**WHAT YOU NEED TO DO**: Restate, word for word, every line of the data.

**Data records**:
------------------------------------------------
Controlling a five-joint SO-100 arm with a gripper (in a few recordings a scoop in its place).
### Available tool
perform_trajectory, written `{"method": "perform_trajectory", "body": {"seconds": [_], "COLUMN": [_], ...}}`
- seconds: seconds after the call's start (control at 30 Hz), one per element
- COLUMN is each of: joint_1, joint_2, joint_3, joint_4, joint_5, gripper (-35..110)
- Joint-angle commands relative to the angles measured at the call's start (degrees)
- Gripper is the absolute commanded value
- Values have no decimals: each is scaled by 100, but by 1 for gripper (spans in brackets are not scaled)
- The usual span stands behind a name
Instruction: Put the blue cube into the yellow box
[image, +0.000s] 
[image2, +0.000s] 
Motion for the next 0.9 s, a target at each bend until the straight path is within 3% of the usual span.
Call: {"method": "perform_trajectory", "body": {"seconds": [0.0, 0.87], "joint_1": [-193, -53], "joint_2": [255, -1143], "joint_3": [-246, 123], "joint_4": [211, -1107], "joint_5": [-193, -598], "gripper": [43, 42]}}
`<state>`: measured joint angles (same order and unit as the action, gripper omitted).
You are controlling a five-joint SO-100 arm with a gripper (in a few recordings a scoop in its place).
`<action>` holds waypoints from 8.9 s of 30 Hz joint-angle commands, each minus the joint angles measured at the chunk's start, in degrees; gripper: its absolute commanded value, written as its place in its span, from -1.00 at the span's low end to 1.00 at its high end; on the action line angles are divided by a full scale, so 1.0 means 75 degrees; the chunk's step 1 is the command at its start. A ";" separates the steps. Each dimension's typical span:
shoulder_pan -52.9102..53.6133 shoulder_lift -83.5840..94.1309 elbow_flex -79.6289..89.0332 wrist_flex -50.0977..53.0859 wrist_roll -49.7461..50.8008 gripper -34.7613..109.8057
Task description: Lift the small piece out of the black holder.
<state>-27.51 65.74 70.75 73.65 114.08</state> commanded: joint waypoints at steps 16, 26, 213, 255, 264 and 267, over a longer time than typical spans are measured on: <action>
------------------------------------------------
**TASK ANSWER**:
Controlling a five-joint SO-100 arm with a gripper (in a few recordings a scoop in its place).
### Available tool
perform_trajectory, written `{"method": "perform_trajectory", "body": {"seconds": [_], "COLUMN": [_], ...}}`
- seconds: seconds after the call's start (control at 30 Hz), one per element
- COLUMN is each of: joint_1, joint_2, joint_3, joint_4, joint_5, gripper (-35..110)
- Joint-angle commands relative to the angles measured at the call's start (degrees)
- Gripper is the absolute commanded value
- Values have no decimals: each is scaled by 100, but by 1 for gripper (spans in brackets are not scaled)
- The usual span stands behind a name
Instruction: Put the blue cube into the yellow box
[image, +0.000s] 
[image2, +0.000s] 
Motion for the next 0.9 s, a target at each bend until the straight path is within 3% of the usual span.
Call: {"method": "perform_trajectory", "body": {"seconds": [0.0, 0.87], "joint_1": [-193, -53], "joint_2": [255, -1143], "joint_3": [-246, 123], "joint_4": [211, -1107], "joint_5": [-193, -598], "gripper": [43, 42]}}
`<state>`: measured joint angles (same order and unit as the action, gripper omitted).
You are controlling a five-joint SO-100 arm with a gripper (in a few recordings a scoop in its place).
`<action>` holds waypoints from 8.9 s of 30 Hz joint-angle commands, each minus the joint angles measured at the chunk's start, in degrees; gripper: its absolute commanded value, written as its place in its span, from -1.00 at the span's low end to 1.00 at its high end; on the action line angles are divided by a full scale, so 1.0 means 75 degrees; the chunk's step 1 is the command at its start. A ";" separates the steps. Each dimension's typical span:
shoulder_pan -52.9102..53.6133 shoulder_lift -83.5840..94.1309 elbow_flex -79.6289..89.0332 wrist_flex -50.0977..53.0859 wrist_roll -49.7461..50.8008 gripper -34.7613..109.8057
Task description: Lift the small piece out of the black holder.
<state>-27.51 65.74 70.75 73.65 114.08</state> commanded: joint waypoints at steps 16, 26, 213, 255, 264 and 267, over a longer time than typical spans are measured on: <action>

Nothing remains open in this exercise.